In conclusion, we have developed a method to estimate forward temporal generation times of COVID-19 that accounts for the sampling bias and temporal variations in serial interval and incubation periods of infector and infectee, and provides improved and time-varying estimates. We identified potential biases in the estimates of generation times including sampling bias at temporal scale, emphasizing the importance of using more accurate GT estimation for understanding the time-varying transmissibility of COVID-19. The time-varying estimates of generation time could be crucial for better assessment of the disease dynamics and transmissibility, and could help to improve public health policies and mitigation strategies in real-time.
Methods
Data collection and characterizing epidemiological parameters
We used line list data reported by China’s municipal health commissions outside Hubei province from January 1 to February 29, 2020. The original data was extracted from the publicly available case reports provided by more than 200 municipal health commissions in Mainland China and reported in earlier studies6,18,27, and further integrated and compiled by Liu and colleagues28. The line-list data contains the information on the case demography (age, sex, occupation, residence place), exposure and contact history, onset and hospitalization dates, and potential transmission links in addition.
In this study, we reconstructed each possible transmission pairs by checking and compiling the information on epidemiology history, contact tracing reports and inter-relationship for these confirmed cases.
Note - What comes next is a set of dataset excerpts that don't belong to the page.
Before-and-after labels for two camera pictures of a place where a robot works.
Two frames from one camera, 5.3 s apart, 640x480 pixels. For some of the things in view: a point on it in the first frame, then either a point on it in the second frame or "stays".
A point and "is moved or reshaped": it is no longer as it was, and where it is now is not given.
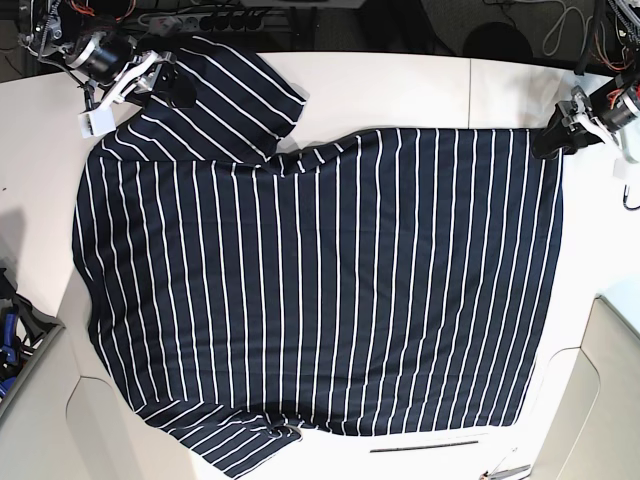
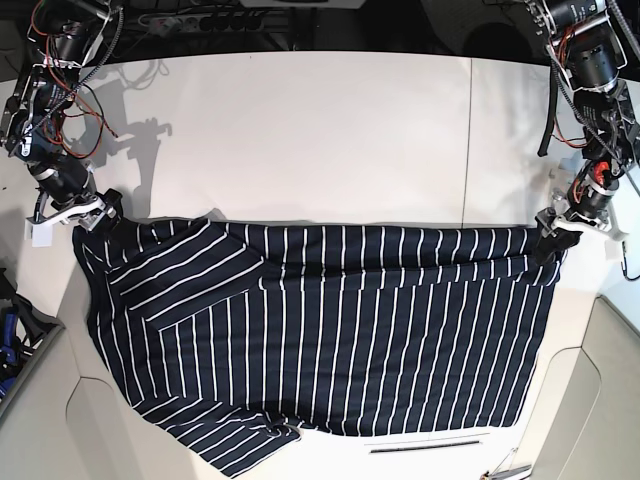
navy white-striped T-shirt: x=384 y=281 is moved or reshaped
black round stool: x=498 y=40 stays
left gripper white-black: x=142 y=77 → x=101 y=213
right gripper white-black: x=554 y=136 → x=556 y=238
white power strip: x=165 y=23 stays
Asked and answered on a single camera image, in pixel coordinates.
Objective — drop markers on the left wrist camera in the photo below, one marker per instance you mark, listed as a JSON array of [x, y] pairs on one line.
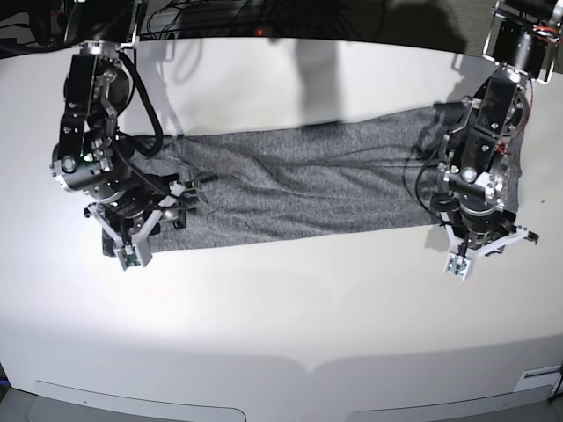
[[458, 265]]

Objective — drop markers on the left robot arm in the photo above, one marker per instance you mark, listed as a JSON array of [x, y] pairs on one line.
[[478, 160]]

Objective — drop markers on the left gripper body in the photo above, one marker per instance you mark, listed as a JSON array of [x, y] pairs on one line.
[[478, 222]]

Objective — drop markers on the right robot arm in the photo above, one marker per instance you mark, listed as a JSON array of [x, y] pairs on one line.
[[108, 118]]

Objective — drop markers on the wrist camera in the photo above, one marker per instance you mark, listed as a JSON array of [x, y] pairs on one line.
[[458, 265], [133, 255]]

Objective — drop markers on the grey long-sleeve T-shirt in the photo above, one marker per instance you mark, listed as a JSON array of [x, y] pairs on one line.
[[319, 180]]

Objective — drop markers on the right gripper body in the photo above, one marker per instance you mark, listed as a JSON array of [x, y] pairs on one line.
[[123, 213]]

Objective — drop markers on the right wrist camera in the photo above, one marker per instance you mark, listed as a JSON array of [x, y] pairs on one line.
[[133, 255]]

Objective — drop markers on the black power strip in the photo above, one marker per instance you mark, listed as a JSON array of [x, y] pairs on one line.
[[236, 31]]

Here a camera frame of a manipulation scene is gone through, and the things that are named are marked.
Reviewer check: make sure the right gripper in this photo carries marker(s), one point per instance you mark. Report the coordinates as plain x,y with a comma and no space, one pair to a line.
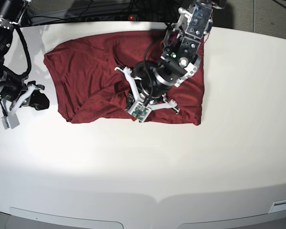
37,100

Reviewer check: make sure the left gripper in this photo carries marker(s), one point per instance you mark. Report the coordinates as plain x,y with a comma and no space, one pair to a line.
141,90

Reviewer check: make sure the red long-sleeve T-shirt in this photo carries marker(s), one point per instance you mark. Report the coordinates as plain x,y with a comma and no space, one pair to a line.
83,70

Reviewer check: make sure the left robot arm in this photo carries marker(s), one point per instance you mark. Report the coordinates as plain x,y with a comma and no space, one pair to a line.
180,59

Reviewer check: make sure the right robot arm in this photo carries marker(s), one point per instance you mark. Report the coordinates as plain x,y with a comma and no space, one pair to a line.
12,85

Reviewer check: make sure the white power strip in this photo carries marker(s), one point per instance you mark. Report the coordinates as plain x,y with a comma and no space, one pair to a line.
118,17

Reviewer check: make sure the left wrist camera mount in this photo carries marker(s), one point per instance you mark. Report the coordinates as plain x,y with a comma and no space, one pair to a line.
137,108

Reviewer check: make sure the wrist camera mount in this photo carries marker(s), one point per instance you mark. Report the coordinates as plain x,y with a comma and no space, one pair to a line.
137,108
10,120

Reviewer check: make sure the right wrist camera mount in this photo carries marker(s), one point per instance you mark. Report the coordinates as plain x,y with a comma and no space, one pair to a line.
10,120
We defined infectors as cases that had exposure history to risk areas or contagious person, and infected other cases within the same transmission chain/network, and the corresponding infectees as the cases who had contact history with the infector from his /her earliest exposure time until the isolation time. If infectees had more than one suspected infector, we considered the corresponding infector who contacted the infectee earlier during his/her infectious period; if more than one suspected infector contacted the infectee at the same day, we considered the corresponding infector, having closer and more frequent contacts with the infectee. For the cases in further complicated infection events with uncertain transmission paths, they were excluded from this study. We also investigated and constructed exposure windows for the cases with available exposure history and checked the symptom onset times as the time when the case developed symptoms or reported self-recognized discomfort for the first time during his/her illness history. See Supplementary Methods section 1.1 for details. Our study received ethical approval from the Institutional Review Board of the University of Hong Kong.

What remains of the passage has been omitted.